In the last lesson we learned about the decision of Jerusalem council. It secured a double victory: a victory of truth in confirming the gospel of grace that all, both the Jews and the Gentiles, are saved through the grace of our Lord Jesus, and a victory of love in preserving the fellowship by not discouraging others’ faith in Christ. This could be the unchanging principle in doing the gospel work until the gospel is preached to the ends of the earth. Chapter 15 is the turning point (“centerpiece”, “watershed”) of the book of Acts in that from now on Peter disappears to be replaced by Paul, and Jerusalem recedes into the background as Paul pushes on beyond Asia into Europe, and Rome appears in the horizon. Although people and places on the stage are changed, God is moving forward and the gospel is progressively advancing toward the goal of evangelizing the whole world. In today’s passage let’s think about how Paul began his second missionary journey.

First, Paul, not taking Mark (15:36-41). Look at verse 36. “Some time later Paul said to Barnabas, ‘Let us go back and visit the brothers in all the towns where we preached the word of the Lord and see how they are doing.” For Paul’s first missionary journey, the Holy Spirit initiated, saying to the church at Antioch, “Set apart for me Barnabas and Saul for the work to which I have called them” (13:2), and the church confirmed the direction through prayer and followed it. Here Paul suggested to Barnabas to do something, which was the beginning of Paul’s second missionary journey. It is true that God gives directions to his servants and also uses their willing desire to do his work. God respects his people’s genuine voluntary spirit.

Paul’s suggestion was good. However, there was a problem. Barnabas wanted to take John, also called Mark with them, but Paul did not think it wise to take him. The reason was that Mark had deserted them in Pamphylia at the first missionary journey, while he was with them as their helper, and had not continued with them in the work.

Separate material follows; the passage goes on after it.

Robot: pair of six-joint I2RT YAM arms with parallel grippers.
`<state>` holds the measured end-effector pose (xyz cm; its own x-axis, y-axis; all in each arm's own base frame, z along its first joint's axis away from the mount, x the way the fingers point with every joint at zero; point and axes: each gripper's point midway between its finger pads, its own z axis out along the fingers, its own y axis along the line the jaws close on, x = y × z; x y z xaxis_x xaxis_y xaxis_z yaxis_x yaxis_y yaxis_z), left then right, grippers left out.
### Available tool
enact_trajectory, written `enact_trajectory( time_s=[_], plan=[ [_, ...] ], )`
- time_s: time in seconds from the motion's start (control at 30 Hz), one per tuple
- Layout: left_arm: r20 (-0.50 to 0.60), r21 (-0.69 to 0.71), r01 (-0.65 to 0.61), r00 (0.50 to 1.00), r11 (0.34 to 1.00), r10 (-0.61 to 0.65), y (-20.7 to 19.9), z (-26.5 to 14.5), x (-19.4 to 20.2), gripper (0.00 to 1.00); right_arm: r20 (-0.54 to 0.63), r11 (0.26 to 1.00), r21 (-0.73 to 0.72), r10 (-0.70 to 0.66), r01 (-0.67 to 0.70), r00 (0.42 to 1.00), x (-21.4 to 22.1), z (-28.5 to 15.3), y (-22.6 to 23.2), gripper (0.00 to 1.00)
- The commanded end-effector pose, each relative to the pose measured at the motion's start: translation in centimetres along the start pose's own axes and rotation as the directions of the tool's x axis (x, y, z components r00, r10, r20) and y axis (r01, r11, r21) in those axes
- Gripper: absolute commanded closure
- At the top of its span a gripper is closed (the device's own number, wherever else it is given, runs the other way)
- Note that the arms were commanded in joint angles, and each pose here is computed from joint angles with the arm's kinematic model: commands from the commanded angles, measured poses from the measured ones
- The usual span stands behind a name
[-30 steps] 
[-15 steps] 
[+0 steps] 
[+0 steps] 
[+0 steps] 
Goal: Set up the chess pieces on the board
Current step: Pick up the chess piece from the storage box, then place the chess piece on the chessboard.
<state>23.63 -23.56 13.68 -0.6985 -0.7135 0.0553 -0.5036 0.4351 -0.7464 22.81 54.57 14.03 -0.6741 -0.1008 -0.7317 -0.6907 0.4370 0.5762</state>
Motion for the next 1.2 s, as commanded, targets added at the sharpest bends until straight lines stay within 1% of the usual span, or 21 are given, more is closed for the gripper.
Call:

Luke wrote in verse 39, “They had such a sharp disagreement that they parted company.” Humanly speaking, it was a sad story, but Luke did not make any comment on this. We know that both of them had no self-ambition and were not self-centred; rather their love for God and his people and their zeal to do God’s work were great. But they were separated. Parting company, Barnabas took Mark and sailed for Cyprus, but Paul chose Silas and left, commended by the brothers to the grace of the Lord. He went through Syria and Cilicia, strengthening the churches.

As for us we can learn from both of them. When we think about Barnabas, certainly he wanted to bear John Mark’s failure and weakness and give him a second chance. We know that this is a part of Gods’ love. It is beautiful and must have encouraged Mark. God bore Abraham’s weaknesses time and again and in this bearing love of God Abraham could grow. Jesus bore Simon Peter’s terrible failures and in this bearing and unfailing love of Jesus Simon could become Peter. We also have received this kind of love of God and still need it, and also need to practice this love.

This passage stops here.